CHP’nin kayığında ip olanlarla, mağlubiyetin pençesinde zafer nutku atanların sadece cemayüz evvelerini değil, ciğerlerinin kaç okka olduğunu da gayet iyi biliriz. Bizim bir görev kapsamında hareket ettiğimizi iddia eden müfteriler, içimizdeyken el etek öpmekten başkalarını dahi kaldıramıyorlar. Siyasetimize en küçük katkıyı vermiyorlar, veremiyorlardı. Kedinin ayna karşısında kendisini aslan görmesi neyse bunların durumu üç aşağı, beş yukarı aynısıdır. Geceleri baykuş olup, harabede tüneyenler, gündüz vakti kartal olup zirvelere kanat açamazlar.
Kurt kurdu tanır ancak biz bunları tanımıyoruz. Hiç de takmıyoruz. Bizim vatan sevdamızı tartıya çıkaracak, bununla da kalmayıp tartışmaya açacak, ülke ve ülkeye canımızı kurcalayıp, aşındıracak bir siyasi fırıldağı henüz hiçbir kundak sarmamıştır. Hayatı ile haysiyeti ters köşe olmuşların bize anlatacak, bize aktaracak, bize güzergah tayin edecek bir şeyleri olmaz, olamaz. Gocunan gocunsun. Hoplayan hoplasın. Diyorum ki terör musibeti bitecek, kardeşlik bilenecek. Türk milleti rahat bir nefes alacak. Milli birlik ve beraberliğimizin sancağı, herkesin gölgesinde toparlanacaktır. Doğu’dan Batı’ya, Kuzey’den Güney’e türkülerimiz söylenecek. Oyun havalarımız çalınacak. Eller birleşecek, kem gözler def edilecek, kekik kokulu dağlarımızda papatyalar toplanacak. Kanunsuz ve gayrimeşru şekilde elinde taşıdığı silahlarla yurt içinde veya yurt dışında menfur hedeflerin peşine düşen teröristlerin sonu ise ya toprağa düşmek ya da demir parmaklıkların ardına düşürülmek olacaktır.

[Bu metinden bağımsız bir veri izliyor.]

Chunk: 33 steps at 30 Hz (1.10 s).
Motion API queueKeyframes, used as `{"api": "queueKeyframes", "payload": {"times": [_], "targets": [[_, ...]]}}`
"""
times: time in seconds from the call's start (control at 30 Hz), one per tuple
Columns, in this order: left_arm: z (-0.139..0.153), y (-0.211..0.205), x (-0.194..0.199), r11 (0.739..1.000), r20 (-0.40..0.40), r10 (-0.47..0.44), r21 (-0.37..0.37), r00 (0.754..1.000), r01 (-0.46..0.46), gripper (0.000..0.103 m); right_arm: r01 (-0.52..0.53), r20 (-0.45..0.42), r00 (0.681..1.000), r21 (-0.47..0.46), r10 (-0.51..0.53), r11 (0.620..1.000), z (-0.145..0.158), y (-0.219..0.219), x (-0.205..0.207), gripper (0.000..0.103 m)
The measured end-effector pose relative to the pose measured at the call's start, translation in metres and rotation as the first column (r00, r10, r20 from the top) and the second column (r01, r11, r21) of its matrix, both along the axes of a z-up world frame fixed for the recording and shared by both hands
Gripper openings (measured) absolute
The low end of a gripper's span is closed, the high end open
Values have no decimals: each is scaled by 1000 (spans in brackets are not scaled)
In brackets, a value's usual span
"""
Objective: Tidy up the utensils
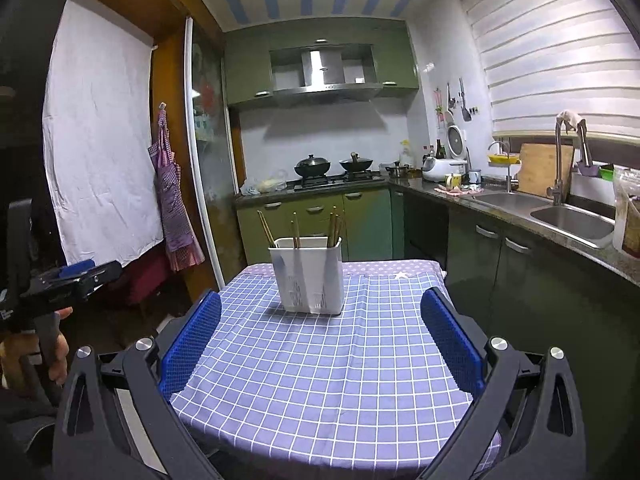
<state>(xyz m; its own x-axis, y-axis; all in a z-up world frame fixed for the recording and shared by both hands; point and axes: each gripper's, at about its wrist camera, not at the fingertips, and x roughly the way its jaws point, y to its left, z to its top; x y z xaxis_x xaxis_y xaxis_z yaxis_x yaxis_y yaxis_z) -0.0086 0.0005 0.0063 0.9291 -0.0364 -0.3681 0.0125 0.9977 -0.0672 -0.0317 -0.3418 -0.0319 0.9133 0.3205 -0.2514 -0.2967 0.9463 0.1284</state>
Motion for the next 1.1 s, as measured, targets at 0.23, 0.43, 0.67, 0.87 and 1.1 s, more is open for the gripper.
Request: {"api": "queueKeyframes", "payload": {"times": [0.23,0.43,0.67,0.87,1.1], "targets": [[-1,-8,-7,1000,18,12,21,1000,-12,96,-16,8,1000,1,16,1000,5,7,-3,98],[-1,-9,-6,1000,3,2,11,1000,-2,96,-5,11,1000,13,5,1000,7,8,1,98],[0,-5,-1,1000,-5,6,5,1000,-6,96,-4,-7,1000,2,4,1000,4,14,10,98],[1,-6,-3,1000,4,8,11,1000,-9,96,-2,-17,1000,-6,2,1000,2,18,13,98],[0,-8,-2,1000,-13,-7,11,1000,7,96,9,-12,1000,-16,-9,1000,1,18,12,98]]}}
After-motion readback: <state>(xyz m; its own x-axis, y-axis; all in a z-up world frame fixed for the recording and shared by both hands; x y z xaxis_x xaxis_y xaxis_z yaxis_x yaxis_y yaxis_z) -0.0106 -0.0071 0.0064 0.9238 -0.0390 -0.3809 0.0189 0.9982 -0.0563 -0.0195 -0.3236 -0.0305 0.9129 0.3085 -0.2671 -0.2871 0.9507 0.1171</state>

"Her yerin Gazze olacağını tehditvari üslupla iddia edenlere özellikle hatırlatırım ki..."
Negatif kırılmadan bahsederek, her yerin Gazze olacağını tehditvari üslupla iddia edenlere özellikle hatırlatırım ki Gazze zaten içimizdedir, yüreğimizdedir, gönlümüzdedir. Eğer yıkılmış Gazze’nin Türkiye’ye taşınacağını ima ediyorlarsa, o zaman buna niyet ve teşebbüsü aklından geçirenlerin Siyonist barbarlıkla açacakları karanlık cephenin makberleri olacaklarını bilmeleri, bunu da unutmamaları hayat ve varlıkları açısından mühim bir ihtar ve ikazımızdır. Türk milletinin gördüklerini biz düşünüyor, tatbik etmek için uğraşıyoruz. Tuzaklarla çembere alınmış zorlu yolculuk seferindeyiz. Sabır ve sebat pusulamız. İyi niyet ve iyimser bekleyiş motivasyonumuz. Hoşgörü ve samimiyet davranışımız. Kararlılık ve katılaşmış ön yargıları incelikle aşmak stratejik gayemizdir. Birbirimizin ayağına basarsak, sendeleyip, yere kapaklanmak kaderdir. Halbuki ki el ele tutuşup, zamanın ve zeminin omuzlarına basarsak, yıldızları avucumuza alamasak bile görüş açımız genişler, ufuk çizgisini görme ihtimalimiz gerçeğe döner."